Thelaughingtonepoliceman · 14/03/2023 08:14

Goldenbear · 14/03/2023 08:02

Oh please, I'm so terribly superior as I don't like engagement rings at best a symbol of love at worse a piece of jewellery (not a chastity belt) as unlike your colleague and by the sounds of it 'all' your other women colleagues, everything you do, think and feel is not an attempt to win men!

It's nothing to do with being "superior".

I don't like engagement rings anyway for the reasons I've discussed upthread. This is a personal, subjective and strongly held belief. I don't expect everyone to agree with me but this is how I feel.

But if you take your statement at face value and assume they are indeed "a symbol of love" and if I thought this genuinely was a symbol of love, I would of course have let that go and been happy for this woman. But it clearly wasn't.

To give another analogy, I'm not a Christian: I don't believe in the premises of Christian faith. However if someone I knew was becoming a priest in a spirit of deep conviction I would absolutely be supportive and happy for them. If, however, I felt they were doing it because they had been bullied into it by their spouse, their parent or their Church leader, I would have been less happy.

In this particular instance, a woman who I know to be in a relationship which, to put it kindly, is suboptimal, announces she is going to marry this man who makes her unhappy. This compounds my existing sense of unhappiness with the premise of the engagement.

So while I'm not going to be actively rude and dismissive to her, I won't feel obliged to participate in a round of general euphoria about this impending wedding. This has nothing to do with "superiority", its to do with a profound sense of discomfort.

OP posts:
Sceptre86 · 14/03/2023 08:21

She's being an idiot. That's clearly how you see it. I'd have told the person that pulled you aside that you meant no harm and are happy for her for the sake of office politics.

StephenDedalus · 14/03/2023 08:21

Are you happy to have your own relationship held to such deep levels of scrutiny & judgement by your work colleagues?

Would you pay any attention to their opinions if they did?

BadLad · 14/03/2023 08:22

A couple of the other girls made comments along the lines of "wait until I go home and show Bob/John the pictures".

Both Bob-and John probably did their best to feign some sort of interest with an “Oh, right”, while hoping to be left in peace as soon as possible.

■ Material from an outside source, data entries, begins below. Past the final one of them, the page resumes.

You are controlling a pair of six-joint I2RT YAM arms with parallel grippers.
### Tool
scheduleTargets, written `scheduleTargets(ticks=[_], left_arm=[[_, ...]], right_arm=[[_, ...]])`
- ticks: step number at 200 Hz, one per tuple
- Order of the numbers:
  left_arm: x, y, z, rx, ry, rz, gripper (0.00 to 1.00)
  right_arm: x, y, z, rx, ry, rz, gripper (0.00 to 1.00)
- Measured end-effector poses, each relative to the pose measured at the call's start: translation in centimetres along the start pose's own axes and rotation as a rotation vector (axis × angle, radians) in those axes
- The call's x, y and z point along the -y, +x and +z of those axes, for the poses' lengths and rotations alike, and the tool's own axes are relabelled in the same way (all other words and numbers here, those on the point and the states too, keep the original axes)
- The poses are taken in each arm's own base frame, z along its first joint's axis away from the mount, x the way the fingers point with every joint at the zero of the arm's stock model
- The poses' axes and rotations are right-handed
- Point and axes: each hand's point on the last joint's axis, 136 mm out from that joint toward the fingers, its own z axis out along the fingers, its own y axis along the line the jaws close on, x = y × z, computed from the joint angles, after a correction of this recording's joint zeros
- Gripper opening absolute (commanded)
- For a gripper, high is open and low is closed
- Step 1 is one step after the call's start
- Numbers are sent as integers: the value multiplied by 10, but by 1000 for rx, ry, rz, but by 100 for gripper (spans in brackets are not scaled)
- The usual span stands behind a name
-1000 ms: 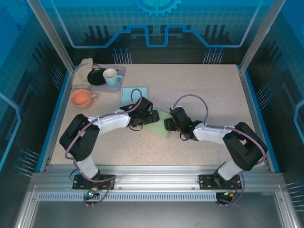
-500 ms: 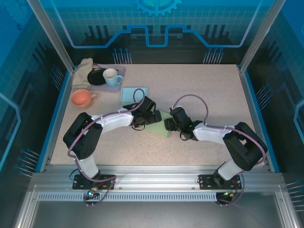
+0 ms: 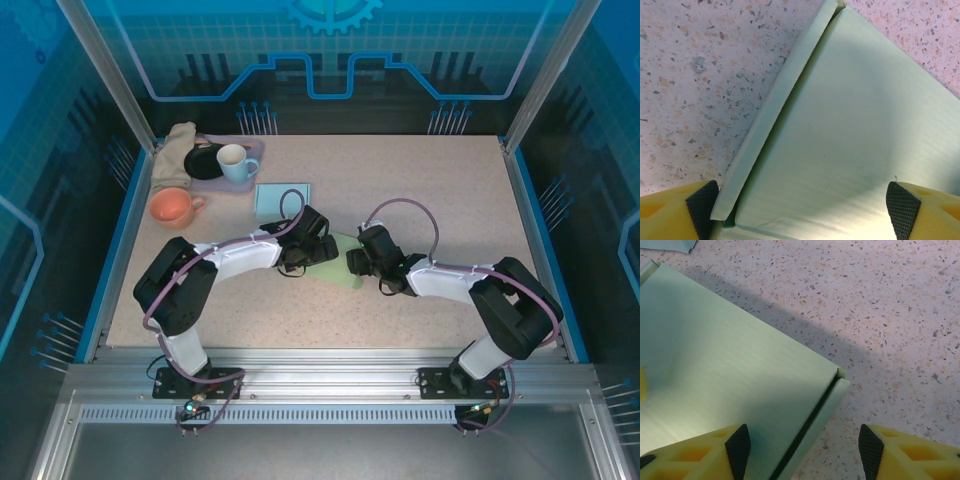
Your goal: Fold the paper box
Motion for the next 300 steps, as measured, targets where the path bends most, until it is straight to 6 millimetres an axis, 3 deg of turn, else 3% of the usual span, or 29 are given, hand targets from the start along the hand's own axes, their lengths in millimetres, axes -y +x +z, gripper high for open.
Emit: scheduleTargets(ticks=[115,158,206,300], left_arm=[[-1,-1,11,15,3,-32,85],[1,-3,12,31,20,-39,85],[3,-5,14,41,27,-40,85],[3,-5,15,43,29,-58,85]], right_arm=[[4,-1,0,4,17,38,63],[10,10,-28,10,6,113,62],[-5,15,-51,27,-82,205,61],[-24,43,-35,-69,-146,236,56]])
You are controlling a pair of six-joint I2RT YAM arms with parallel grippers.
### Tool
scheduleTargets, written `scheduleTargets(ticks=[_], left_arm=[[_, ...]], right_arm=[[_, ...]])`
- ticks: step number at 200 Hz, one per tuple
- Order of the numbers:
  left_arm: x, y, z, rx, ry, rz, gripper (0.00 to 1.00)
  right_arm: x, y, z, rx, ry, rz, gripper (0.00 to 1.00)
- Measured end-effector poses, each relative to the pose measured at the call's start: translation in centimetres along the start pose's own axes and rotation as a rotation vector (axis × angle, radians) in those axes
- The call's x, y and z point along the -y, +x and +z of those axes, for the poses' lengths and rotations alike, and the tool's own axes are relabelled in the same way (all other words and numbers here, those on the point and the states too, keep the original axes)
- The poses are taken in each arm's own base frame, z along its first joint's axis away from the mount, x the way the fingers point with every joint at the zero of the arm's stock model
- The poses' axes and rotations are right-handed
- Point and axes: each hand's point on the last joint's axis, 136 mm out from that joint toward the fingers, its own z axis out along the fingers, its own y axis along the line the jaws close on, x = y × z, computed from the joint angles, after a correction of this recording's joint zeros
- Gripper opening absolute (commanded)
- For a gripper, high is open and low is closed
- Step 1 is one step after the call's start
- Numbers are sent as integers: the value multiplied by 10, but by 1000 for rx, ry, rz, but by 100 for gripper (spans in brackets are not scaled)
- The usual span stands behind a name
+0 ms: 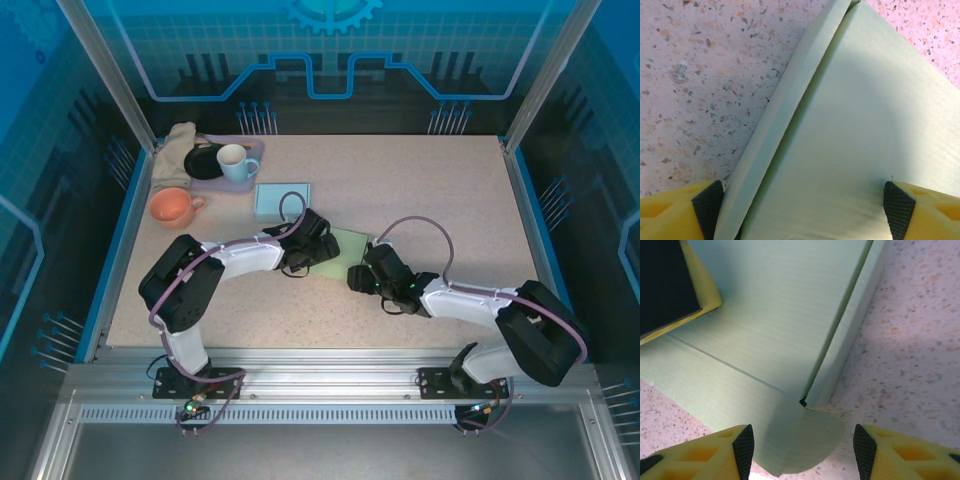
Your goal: Fold the paper box
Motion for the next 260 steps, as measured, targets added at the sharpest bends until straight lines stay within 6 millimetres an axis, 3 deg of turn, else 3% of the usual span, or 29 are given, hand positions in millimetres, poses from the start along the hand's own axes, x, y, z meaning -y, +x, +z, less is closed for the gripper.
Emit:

glassblow · 14/03/2023 08:23

God OP, are you still going on about this?!

Its not your life - let it go!

glassblow · 14/03/2023 08:31

"I’m not single. I’m not married but I’m in a long term, monogamous, happy relationship."

Oh my god, what will you do if he ever proposes? Hide under a rock? Make him eat the ring? Self-combust? Immediately take to MN in sheer outrage to proclaim in high that no, you are not like "all other silly women." Heaven forbid!